毎年ホワイトデーのためのクッキーを仙台のお菓子屋さんから取り寄せをしているのですが、今年は地震の翌日が発送予定日。当然クッキーは届きませんでした。そんなことをすっかり忘れていた連休前、思いがけず発送できなかったことへのお詫びの電話がかかってきました。

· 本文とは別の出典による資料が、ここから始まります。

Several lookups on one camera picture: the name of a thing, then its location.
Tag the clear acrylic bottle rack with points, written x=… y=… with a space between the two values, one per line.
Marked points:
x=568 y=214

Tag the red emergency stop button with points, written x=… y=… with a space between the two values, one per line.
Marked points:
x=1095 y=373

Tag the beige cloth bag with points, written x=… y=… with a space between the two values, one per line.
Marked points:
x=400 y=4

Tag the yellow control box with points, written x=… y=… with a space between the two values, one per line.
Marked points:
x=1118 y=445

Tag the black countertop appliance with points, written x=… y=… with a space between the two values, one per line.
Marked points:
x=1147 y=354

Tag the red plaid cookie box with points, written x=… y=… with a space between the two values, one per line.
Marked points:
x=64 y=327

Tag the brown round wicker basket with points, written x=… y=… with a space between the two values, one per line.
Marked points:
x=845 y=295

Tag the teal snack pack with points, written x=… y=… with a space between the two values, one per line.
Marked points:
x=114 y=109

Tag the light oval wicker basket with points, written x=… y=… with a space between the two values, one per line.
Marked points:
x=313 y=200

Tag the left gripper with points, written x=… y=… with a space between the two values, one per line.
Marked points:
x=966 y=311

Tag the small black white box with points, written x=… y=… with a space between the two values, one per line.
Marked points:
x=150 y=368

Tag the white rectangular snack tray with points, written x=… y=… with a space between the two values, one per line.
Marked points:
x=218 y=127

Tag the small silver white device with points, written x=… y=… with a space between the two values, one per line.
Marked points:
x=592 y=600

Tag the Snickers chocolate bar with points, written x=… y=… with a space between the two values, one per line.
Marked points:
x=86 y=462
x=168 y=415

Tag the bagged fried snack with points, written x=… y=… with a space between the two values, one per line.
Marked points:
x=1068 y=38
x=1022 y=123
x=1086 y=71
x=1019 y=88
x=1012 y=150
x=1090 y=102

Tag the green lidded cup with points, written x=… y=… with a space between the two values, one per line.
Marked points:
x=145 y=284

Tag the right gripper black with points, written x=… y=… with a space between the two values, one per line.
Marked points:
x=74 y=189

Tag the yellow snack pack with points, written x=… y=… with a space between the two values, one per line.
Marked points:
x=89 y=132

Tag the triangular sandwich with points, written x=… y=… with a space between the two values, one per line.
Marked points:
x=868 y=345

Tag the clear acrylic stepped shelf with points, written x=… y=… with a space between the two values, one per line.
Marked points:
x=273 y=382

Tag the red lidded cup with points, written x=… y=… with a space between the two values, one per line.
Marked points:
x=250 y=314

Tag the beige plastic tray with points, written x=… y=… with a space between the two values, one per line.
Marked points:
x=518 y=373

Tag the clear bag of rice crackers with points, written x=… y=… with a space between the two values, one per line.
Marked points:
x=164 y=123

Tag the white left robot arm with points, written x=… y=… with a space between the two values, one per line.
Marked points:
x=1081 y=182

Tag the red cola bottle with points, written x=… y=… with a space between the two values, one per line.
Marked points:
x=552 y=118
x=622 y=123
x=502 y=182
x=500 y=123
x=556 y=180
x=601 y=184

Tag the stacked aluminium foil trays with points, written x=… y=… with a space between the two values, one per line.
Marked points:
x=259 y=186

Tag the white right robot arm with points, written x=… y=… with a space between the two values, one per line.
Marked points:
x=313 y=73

また、親戚の家で避難生活をしている仙台の姪っ子は、久しぶりに電気が通ったことを、「電気ってすごいよ。明るいっていいよね~」と興奮気味に電話で話していたそうです。仙台でも少しずつライフラインが復旧しつつあるようです。不安や悲しみを抱きながらも、一歩一歩前に向かって進んでいるのを知ると嬉しくなります。
 
3連休の初日、オカズデザインさんの台所アトリエ「カモシカ」に、クラフト作家やライターの仲間たち、私たちトラベラーズのメンバーなど総勢20名が集まり、イワシのオイルサーディン&アンチョビ作りをしてきました。震災の影響で飲食店の営業停止や売上低下があり、築地では魚が売れず余って処分されているそうです。その話を聞きつけたプロダクトデザイナーのYさんとオカズさんが呼びかけをしてくれたのです。
 
まずは、みんなで干しトマトを作り、おにぎりをにぎってお昼ご飯。オカズさん特製の絶品豚汁とともに、食卓を囲み近況報告。そして、みんなで手をぬるぬるにしながら、10キロのイワシを一匹ずつさばき、塩漬けに。その日はちょうど天気も良く、窓を開けて気持ち良いの陽気のなかで作業ができました。最後に出来上がったイワシのオイルサーディンをメインディッシュに、それぞれ持ち寄った食材で夕食。とても心温まる時間を過ごすことができました。
 
命がけで避難民の救助やライフラインの補修、原発の復旧作業などに立ち向かっている方々に敬意を表します。大きな悲しみや先の見えない不安のなかで暮らす方々の気持ちに配慮することも大切。それと同時に、それぞれができる範囲で温かい光を見つけ、その光の方へ向かってゆっくりと進んでいく。そのことの大切さをみんなから教えてもらいながら日々を過ごしています。